Following Drenched, legal issues left Miracle Legion in limbo. In the meantime, Mulcahy was approached to provide music for Nickelodeon’s The Adventures of Pete & Pete, a bright corner of mid-’90s television, about the surreal adventures of the identically named Wrigley brothers and the townspeople of Wellsville. A kid’s show from the same generation-crossing world as Rocky and Bullwinkle and Pee-wee’s Playhouse, it allowed kids to enjoy the silliness while adults got into the sly wit, pop-culture references (how many kid’s shows parodied Reservoir Dogs?) and an impossibly hip roster of guest stars: Hunter S. Thompson, Steve Buscemi, Richard Edson, Kate Pierson (as the Blind Millionaire), LL Cool J, Syd Straw (math teacher Miss Fingerwood), Debbie Harry, Iggy Pop, Janeane Garofalo, Michael Stipe (disturbing ice cream man Captain Scrummy), Marshall Crenshaw, Adam West, Luscious Jackson and others, including some of the earliest appearances of future notables Heather Matarazzo and Michelle Trachtenberg.

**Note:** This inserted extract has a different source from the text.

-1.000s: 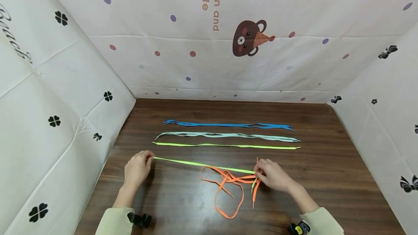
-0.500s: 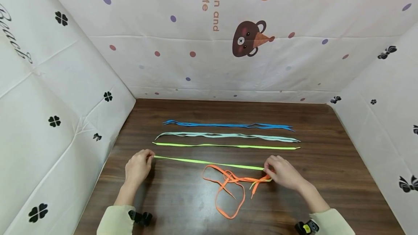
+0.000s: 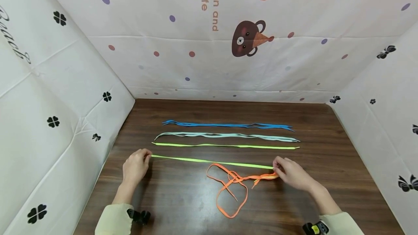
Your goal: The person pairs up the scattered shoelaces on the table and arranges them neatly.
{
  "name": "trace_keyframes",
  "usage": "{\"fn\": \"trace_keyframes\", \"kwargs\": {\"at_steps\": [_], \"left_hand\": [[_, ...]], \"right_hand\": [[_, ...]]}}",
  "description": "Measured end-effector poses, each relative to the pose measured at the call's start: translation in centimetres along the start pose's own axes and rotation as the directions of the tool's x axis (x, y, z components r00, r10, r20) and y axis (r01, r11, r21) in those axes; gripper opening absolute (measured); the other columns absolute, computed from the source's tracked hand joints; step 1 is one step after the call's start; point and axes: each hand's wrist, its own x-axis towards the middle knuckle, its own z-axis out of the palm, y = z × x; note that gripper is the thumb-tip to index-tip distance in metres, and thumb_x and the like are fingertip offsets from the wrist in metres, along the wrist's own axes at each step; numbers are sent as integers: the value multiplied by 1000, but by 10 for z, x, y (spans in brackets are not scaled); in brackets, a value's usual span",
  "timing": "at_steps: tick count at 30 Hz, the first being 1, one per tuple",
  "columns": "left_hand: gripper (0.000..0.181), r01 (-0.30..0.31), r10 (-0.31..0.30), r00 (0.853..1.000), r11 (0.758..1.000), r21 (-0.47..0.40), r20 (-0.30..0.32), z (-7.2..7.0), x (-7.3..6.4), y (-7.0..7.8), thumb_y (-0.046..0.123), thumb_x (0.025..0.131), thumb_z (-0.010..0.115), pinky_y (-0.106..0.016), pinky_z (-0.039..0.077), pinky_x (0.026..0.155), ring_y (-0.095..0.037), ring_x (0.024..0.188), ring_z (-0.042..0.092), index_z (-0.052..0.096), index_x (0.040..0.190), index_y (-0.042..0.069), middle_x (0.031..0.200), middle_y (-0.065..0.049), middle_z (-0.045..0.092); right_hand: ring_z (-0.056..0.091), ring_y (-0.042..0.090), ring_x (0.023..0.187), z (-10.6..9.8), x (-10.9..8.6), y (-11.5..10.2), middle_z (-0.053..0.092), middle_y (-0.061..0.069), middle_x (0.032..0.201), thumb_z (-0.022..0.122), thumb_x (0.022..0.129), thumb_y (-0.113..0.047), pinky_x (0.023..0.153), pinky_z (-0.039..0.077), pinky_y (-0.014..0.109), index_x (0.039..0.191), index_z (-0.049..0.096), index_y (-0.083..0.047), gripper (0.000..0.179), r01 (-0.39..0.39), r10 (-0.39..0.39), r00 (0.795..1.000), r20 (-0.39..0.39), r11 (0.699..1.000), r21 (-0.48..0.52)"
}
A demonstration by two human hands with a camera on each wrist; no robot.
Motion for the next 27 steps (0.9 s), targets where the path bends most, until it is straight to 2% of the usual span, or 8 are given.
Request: {"fn": "trace_keyframes", "kwargs": {"at_steps": [4,10,11,17,18,20,27], "left_hand": [[3,-3,3,1000,1000,9,-8,-1,2,-1,11,81,67,-49,46,54,-30,71,64,67,84,10,81,-6,66],[3,6,-5,1000,1000,26,-23,-5,4,-7,10,81,67,-49,46,53,-31,70,63,67,85,9,81,-7,66],[4,6,-5,1000,1000,29,-25,-6,4,-9,10,81,67,-49,46,53,-31,70,63,67,85,9,81,-7,66],[5,-11,11,1000,999,44,-9,-5,5,-14,11,82,67,-45,46,52,-28,67,62,67,85,7,80,-7,65],[5,-12,12,1000,999,46,-8,-5,5,-14,11,82,68,-45,47,52,-28,67,62,67,85,7,80,-7,66],[5,-11,11,1000,999,48,-3,-5,6,-15,11,82,67,-45,46,51,-28,67,62,67,85,7,81,-8,66],[6,5,-6,1000,999,39,30,-1,8,-21,14,83,67,-44,46,49,-30,65,63,67,86,8,85,-10,67]], "right_hand": [[38,3,64,-5,0,2,45,-13,69,63,82,0,54,32,19,85,52,-17,21,8,-8,1000,-31,1000,-13],[36,1,59,-16,-4,8,55,-9,75,66,81,0,51,32,21,89,59,-17,20,-21,18,995,-98,999,-30],[36,0,57,-17,-5,10,55,-8,75,66,81,0,54,39,23,89,59,-17,20,-30,26,994,-110,999,-35],[34,-1,57,-20,-8,21,51,-10,71,68,80,-3,53,38,23,86,61,-15,16,-41,30,984,-176,997,-58],[35,-1,58,-19,-8,23,50,-11,71,68,79,-3,49,32,21,86,61,-14,15,-43,31,982,-184,997,-60],[35,-1,57,-18,-9,30,49,-10,69,68,78,-2,49,31,20,84,61,-14,15,-49,33,978,-206,996,-74],[38,4,58,-11,-14,55,53,-6,70,67,79,-3,50,33,23,85,62,-12,12,-167,140,963,-229,981,-103]]}}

The show used music by Magnetic Fields and Apples in Stereo, but mainly Polaris, which was Mulcahy and the Drenched rhythm section of Scott Boutier and Dave McCaffrey. Typical of the late-’80s/early-’90s jangle pop of the Vulgar Boatmen, Let’s Active, Love Tractor and seemingly the entire city of Athens, Georgia, Polaris played breezy, charming stuff that got shoved aside by the alt.rock revolution and never really made a comeback. In the show’s context, Polaris’s music summed up feelings of lazy summers, first crushes and the excitement of discovering music. Out of that context, Music From The Adventures of Pete & Pete still holds up extremely well as an artifact of old-school college rock. “Hey Sandy,” which served as the show’s theme song, in particular stands out. It’s an insanely catchy power pop confection: a great choice for a TV theme song, but also a fairly strange one (especially for a kid’s show), given that its lyrics apparently deal with the Kent State massacre. (Of course, one of the show’s overarching themes was the International Adult Conspiracy’s war on kid-dom, so maybe it does make sense.) Polaris figured prominently in one episode as a nameless garage band whose song “Summerbaby” inspired younger Pete to embark on an epic jam session with Crenshaw, Straw and a kid with muttonchops in an attempt to recreate the song.

Miracle Legion returned a few years later with Portrait of a Damaged Family, while Boutier and McCaffrey went on to join Frank Black and the Catholics.